Над могилой Олега Константиновича в 1916 в Осташево был построен четырехстолпный одноглавый храм-усыпальница во имя святого князя Олега Брянского и св. преподобного Серафима Саровского. В тридцатых года усыпальница была разорена, георгиевский крестик и фуражка князя украдены, а останки князя Олега перезахоронены на осташевском кладбище.

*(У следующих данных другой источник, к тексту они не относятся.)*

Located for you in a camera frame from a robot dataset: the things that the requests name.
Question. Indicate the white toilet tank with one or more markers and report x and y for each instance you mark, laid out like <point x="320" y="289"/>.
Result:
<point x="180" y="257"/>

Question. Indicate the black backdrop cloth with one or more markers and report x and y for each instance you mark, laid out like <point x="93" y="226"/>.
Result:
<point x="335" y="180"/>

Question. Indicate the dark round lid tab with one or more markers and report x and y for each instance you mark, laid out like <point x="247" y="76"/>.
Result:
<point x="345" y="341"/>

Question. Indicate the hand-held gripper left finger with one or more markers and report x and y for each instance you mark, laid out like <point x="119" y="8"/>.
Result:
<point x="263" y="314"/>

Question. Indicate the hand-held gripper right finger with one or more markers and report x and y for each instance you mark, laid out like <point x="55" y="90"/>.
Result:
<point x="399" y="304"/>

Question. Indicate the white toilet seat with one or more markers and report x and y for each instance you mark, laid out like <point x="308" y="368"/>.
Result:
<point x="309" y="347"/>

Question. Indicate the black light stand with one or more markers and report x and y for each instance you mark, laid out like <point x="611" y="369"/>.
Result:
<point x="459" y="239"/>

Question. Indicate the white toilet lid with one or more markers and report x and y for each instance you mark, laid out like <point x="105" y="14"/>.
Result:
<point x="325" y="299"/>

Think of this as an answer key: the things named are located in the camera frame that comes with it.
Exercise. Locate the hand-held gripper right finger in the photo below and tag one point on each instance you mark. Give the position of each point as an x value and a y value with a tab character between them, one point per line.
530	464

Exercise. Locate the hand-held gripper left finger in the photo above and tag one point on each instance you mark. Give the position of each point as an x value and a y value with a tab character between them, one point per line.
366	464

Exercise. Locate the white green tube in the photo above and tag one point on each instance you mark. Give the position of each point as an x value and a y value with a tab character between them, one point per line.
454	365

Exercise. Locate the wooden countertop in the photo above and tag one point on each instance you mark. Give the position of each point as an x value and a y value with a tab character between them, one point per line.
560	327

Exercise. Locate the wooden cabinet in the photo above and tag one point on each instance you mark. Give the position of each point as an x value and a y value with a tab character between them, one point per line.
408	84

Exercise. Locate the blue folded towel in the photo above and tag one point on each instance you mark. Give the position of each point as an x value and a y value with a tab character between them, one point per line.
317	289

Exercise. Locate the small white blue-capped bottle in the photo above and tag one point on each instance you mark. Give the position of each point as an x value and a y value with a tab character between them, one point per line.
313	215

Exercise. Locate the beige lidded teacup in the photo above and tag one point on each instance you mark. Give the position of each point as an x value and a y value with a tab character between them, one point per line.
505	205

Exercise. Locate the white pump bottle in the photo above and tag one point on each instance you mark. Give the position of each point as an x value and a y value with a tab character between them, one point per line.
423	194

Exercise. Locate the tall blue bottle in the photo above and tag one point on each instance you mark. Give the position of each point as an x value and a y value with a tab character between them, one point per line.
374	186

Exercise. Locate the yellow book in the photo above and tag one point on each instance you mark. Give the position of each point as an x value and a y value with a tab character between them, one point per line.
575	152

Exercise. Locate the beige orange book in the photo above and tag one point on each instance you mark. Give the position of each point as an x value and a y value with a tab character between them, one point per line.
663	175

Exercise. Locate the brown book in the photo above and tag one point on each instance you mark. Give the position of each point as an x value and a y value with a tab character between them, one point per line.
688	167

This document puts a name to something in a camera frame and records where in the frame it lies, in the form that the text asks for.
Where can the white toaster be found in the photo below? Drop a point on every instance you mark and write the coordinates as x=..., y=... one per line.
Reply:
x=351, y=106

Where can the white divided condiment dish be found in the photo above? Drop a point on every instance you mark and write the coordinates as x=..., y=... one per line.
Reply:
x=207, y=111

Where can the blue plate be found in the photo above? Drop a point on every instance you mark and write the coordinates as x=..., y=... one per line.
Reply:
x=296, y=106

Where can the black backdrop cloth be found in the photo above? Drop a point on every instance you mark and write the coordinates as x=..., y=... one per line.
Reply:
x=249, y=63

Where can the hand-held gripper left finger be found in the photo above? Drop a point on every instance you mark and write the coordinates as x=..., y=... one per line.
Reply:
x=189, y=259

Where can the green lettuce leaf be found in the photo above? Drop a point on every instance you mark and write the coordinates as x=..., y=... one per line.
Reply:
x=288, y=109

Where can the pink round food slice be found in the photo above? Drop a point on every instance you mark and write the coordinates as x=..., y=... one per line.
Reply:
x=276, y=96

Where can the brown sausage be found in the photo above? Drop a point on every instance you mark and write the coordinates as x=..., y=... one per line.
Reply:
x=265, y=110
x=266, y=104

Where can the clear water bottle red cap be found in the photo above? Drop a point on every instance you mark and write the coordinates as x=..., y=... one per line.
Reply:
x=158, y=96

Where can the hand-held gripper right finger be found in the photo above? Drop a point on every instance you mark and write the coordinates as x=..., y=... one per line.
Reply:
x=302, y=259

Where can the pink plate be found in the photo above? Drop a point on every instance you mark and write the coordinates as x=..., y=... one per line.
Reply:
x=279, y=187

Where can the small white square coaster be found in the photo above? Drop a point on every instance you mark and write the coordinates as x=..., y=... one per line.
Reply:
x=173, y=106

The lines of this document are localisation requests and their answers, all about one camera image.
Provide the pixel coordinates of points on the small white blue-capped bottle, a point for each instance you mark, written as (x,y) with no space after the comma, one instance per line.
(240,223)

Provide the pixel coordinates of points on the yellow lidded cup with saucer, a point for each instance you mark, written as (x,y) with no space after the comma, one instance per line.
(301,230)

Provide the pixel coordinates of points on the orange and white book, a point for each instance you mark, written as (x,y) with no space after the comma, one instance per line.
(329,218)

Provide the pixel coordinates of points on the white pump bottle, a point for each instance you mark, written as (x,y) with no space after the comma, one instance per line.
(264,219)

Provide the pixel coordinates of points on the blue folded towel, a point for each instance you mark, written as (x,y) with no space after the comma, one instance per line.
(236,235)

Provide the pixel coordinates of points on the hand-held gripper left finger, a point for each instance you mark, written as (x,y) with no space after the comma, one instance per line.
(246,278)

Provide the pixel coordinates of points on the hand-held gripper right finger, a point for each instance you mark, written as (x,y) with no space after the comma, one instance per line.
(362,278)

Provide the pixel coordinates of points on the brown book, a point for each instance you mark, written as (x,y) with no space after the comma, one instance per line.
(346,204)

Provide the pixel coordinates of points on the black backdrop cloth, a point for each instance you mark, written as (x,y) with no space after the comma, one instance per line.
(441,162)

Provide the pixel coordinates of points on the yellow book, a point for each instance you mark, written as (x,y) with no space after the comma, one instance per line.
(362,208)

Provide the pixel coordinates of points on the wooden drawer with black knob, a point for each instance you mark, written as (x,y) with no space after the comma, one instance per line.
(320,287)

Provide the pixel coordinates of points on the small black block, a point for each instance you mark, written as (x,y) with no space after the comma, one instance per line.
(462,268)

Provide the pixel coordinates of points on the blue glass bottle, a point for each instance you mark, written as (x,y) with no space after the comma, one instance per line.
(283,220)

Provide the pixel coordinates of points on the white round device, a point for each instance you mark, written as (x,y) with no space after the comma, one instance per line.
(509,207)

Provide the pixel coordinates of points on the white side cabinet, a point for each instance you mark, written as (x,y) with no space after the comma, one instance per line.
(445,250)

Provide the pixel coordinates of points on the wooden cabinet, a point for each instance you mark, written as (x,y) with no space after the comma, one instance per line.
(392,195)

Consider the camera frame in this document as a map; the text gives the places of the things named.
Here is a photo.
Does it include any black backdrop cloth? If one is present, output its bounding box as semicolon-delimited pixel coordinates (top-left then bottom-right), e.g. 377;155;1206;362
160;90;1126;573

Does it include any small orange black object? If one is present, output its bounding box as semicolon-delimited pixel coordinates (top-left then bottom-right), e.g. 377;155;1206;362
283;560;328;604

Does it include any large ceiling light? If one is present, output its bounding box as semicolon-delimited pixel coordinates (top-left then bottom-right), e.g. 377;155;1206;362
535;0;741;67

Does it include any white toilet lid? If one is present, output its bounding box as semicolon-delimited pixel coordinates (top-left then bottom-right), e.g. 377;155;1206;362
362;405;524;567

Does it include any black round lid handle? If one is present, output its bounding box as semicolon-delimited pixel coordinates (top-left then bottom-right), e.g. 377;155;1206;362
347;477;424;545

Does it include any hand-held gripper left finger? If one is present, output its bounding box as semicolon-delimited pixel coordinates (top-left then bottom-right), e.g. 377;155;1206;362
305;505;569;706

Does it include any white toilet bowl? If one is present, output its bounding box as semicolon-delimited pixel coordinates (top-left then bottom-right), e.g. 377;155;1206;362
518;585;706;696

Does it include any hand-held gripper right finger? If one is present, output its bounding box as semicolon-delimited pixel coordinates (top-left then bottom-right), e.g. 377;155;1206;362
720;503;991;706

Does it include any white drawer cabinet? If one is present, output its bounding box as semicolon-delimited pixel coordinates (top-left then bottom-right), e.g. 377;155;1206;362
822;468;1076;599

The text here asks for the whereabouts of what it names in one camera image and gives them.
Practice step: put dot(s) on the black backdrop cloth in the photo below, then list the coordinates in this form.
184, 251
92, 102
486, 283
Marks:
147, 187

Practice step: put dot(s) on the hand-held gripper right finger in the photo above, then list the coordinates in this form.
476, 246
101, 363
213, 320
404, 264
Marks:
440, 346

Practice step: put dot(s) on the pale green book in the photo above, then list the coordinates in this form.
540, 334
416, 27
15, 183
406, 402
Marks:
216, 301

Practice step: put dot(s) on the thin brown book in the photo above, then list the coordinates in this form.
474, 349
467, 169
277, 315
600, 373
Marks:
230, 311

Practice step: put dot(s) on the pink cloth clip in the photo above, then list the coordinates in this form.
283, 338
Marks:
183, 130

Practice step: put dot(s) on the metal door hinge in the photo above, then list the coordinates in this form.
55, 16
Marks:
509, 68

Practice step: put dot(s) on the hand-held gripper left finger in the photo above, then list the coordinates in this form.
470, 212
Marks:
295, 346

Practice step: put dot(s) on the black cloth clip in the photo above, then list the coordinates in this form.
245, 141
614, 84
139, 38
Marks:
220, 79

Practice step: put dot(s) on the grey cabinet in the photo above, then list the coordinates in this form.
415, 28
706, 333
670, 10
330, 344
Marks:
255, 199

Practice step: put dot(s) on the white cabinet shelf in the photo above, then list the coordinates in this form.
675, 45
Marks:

Жизнь князя Олега, безусловно, была героической, он пал смертью храбрых, и свой подвиг ради России совершил, как мечтал. А вот творческий путь его был только намечен. В лице князя Олега Константиновича Романова русская литература заметила уникального писателя, который равно любил утонченный этикет дворца и скромность крестьянской избы, который с новой творческой силой исследовал трагическую антиномию славянской души и призывал читателей к моральному созиданию, ответственности и вдохновению.

 

1 Князь Олег. Репринтное воспроизведение издания 1915 года. Казань. 1995. С. 7.

2 Там же. С. 26.

3 Там же. С. 34.

4 Там же. С. 132-133.

5 Рукописи князя Олега вместе с перепиской, дневником и другими материалами хранятся в его фонде (ф. 214) в Институте русской литературы (Пушкинском Доме) Российской Академии наук.

6 Князь Олег. Репринтное воспроизведение издания 1915 года. Казань. 1995. С. 201.

7 Там же. С. 155.

8 Там же. С. 169.

9 Там же. С. 171-172.

10 К. Р. Дневники. Воспоминания. Стихи. Письма. М.: Искусство, 1998. С. 352.